Another action mechanism is mediated by the reduced activity of fasting-induced adipose factor (FIAF). This factor inhibits lipoprotein lipase (LPL) and is produced by the intestine, liver, and adipose tissue. The intestinal microbiota suppresses FIAF in the ileum and increases LPL activity, and therefore, increases the cellular uptake of free fatty acid and triglyceride storage in the adipocyte.53

The microbiota is also important in bile acid metabolism. The change in the population of intestinal microorganisms prevents the conversion of primary bile acids, resulting in their accumulation and the reduction of secondary bile acids. Primary bile acids act more specifically on G protein-coupled receptors (TGR5), while secondary bile acids act mainly on the Farnesoid X receptor (FXR). The activation of these receptors results in changes in lipid and carbohydrate metabolism, energy expenditure, and inflammation.55

Another important role of the microbiota is strengthening the intestinal mucosal barrier. Injury to this barrier is associated with an increased risk of infection, low-grade inflammation and increased oxidative stress.53

Therefore, the intestinal microbiota has an important influence on the host's metabolism. However, in the case of obesity and its comorbidities, it is still difficult to determine what is the cause or the consequence due to controversial studies, differences in responses in animal and human studies, and the complex interaction of trillions of microorganisms and the host, with the activation of several molecular mediators. It remains a large field of research, not only to determine the molecular mechanisms involved but also in the search for an intervention that can lead to a healthier microbiota and, thus, promote a better metabolic balance.

Conclusion

The increasing prevalence of obesity in the pediatric age group has contributed to the increase in the global burden of chronic diseases such as adult obesity, mental health problems, diabetes, cardiovascular disease, and cancer. The disease etiology is complex and multifactorial and has been largely explained by the interaction of genetic factors, lifestyle behaviors, and environmental exposures.
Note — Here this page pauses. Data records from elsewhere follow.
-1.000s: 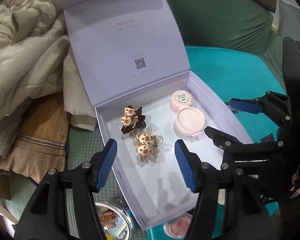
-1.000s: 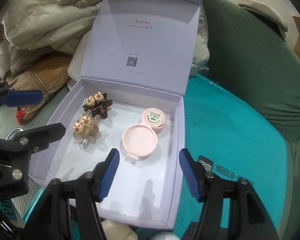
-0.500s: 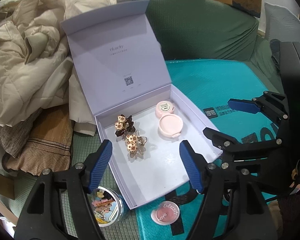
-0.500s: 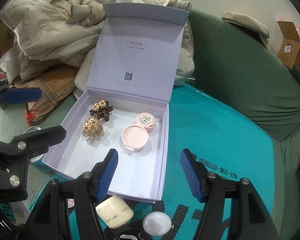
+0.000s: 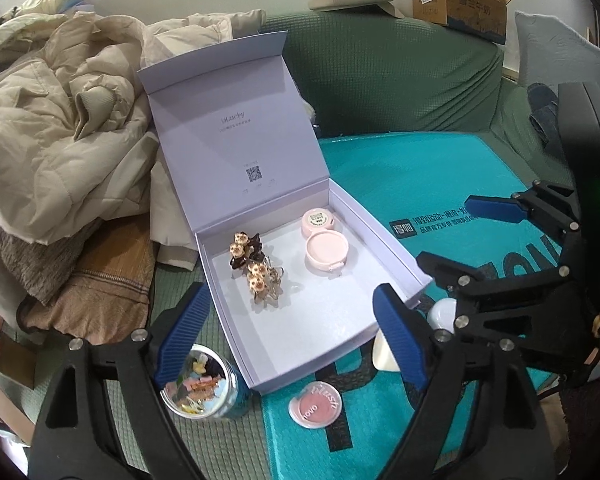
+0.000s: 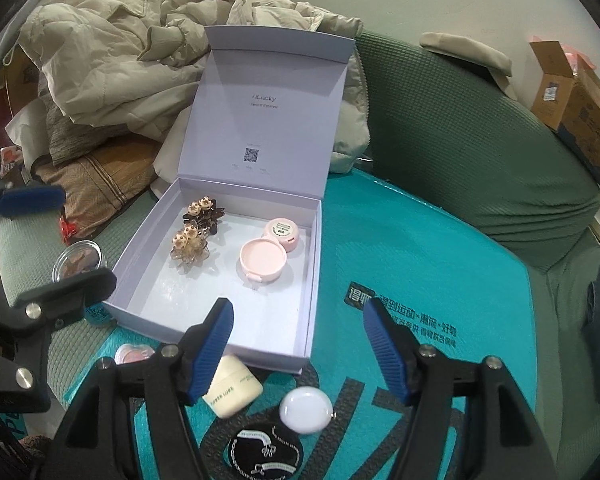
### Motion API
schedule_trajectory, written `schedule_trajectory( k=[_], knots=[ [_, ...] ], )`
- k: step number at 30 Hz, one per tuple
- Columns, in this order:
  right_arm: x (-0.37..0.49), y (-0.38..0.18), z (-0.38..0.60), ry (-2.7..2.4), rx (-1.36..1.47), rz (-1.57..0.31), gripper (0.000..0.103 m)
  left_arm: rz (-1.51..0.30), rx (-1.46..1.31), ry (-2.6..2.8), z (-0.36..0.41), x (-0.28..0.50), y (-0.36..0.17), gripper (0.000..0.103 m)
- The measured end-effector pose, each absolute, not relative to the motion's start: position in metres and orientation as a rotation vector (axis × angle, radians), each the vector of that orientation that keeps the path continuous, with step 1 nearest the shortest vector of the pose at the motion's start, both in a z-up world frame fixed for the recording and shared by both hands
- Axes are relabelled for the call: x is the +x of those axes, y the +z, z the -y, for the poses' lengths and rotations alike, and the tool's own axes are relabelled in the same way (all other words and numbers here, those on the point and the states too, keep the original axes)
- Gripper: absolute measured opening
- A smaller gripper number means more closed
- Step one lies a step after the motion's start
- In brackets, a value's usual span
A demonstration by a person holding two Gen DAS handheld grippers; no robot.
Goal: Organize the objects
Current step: 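Open both tools and withdraw them from the box back over the cushion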
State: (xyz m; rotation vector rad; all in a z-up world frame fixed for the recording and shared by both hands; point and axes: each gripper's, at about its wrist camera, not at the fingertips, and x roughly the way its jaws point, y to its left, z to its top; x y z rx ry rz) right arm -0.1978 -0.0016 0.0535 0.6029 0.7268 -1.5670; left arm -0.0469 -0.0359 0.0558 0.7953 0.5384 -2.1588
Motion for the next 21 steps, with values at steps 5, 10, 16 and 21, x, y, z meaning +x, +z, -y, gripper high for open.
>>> schedule_trajectory(
  k=[5, 10, 16, 21],
  knots=[
    [-0.193, 0.053, -0.013, -1.59, 0.588, -0.728, 0.069, -0.572, 0.798, -2.156, 0.024, -0.042, 0.047, 0.083],
    [-0.187, 0.048, -0.025, -1.591, 0.603, -0.718, 0.069, -0.551, 0.804, -2.13, 0.013, -0.037, 0.037, 0.084],
    [-0.176, 0.037, -0.037, -1.593, 0.646, -0.713, 0.069, -0.541, 0.811, -2.138, 0.001, -0.028, 0.027, 0.085],
    [-0.168, 0.031, -0.046, -1.607, 0.662, -0.708, 0.069, -0.547, 0.82, -2.147, -0.007, -0.02, 0.018, 0.086]
  ],
)
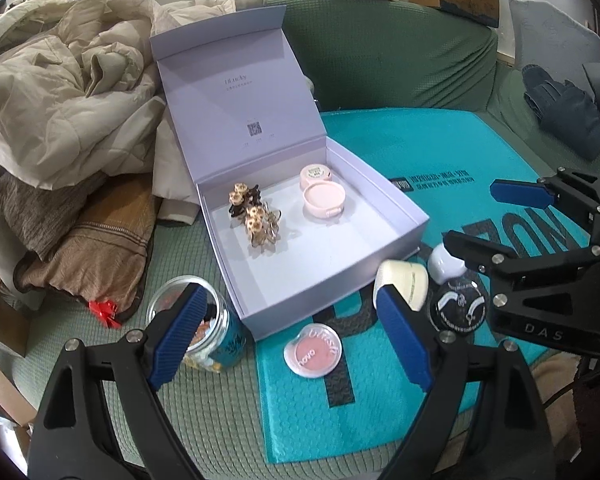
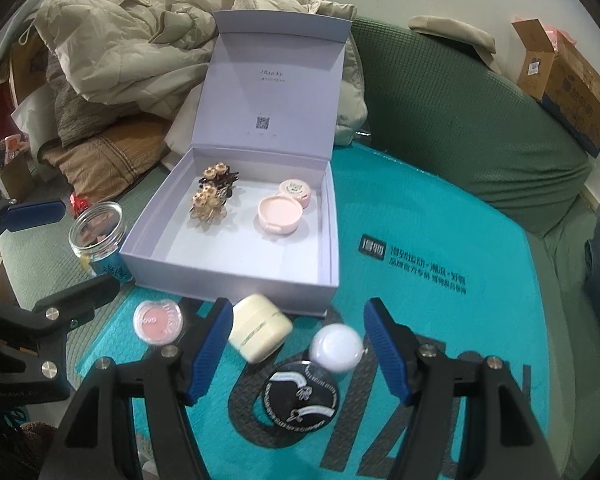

It is also known that the formation of eating habits in childhood has a prolonged effect and, therefore, the preference for an exaggerated consumption of ultra-processed foods is a matter of concern, especially in this age group. In addition to their high caloric content at the expense of unhealthy carbohydrates and fats, they contain salt and/or numerous chemical additives, which make them attractive and hyper-palatable, encouraging excessive and careless consumption. In this sense, the dissemination of information contained in the Food Guides that refer to the priority consumption of fresh or minimally processed foods and emphasize the importance of avoiding ultra-processed foods, together with the proposal by the National Health Surveillance Agency (ANVISA, Agência Nacional de Vigilância Sanitária) which approved in October 2020, a label template for processed and ultra-processed foods containing a warning seal informing of the excess salt, sugar and saturated fat contents are essential to support measures for success in facing the current scenario.

There is also growing evidence regarding the epigenetic aspects in early life, such as intrauterine life and the first two years of life, which can define the trajectory of health or diseases such as obesity. Therefore, currently, considering the new knowledge, the exclusive role of the health team in the prevention/treatment of childhood obesity focusing on nutritional advice, fighting sedentary lifestyles, and encouraging the regular practice of physical activity is not enough. Changes in eating patterns and physical activity practice are often the results of environmental and social changes associated with the development and the lack of supportive policies in sectors such as health, agriculture, transport, urban planning, environment, food processing, distribution, marketing, and education. Intersectoral measures, combined and public health measures, are urgent and must take into account the aspects mentioned in the prevention and fight against obesity.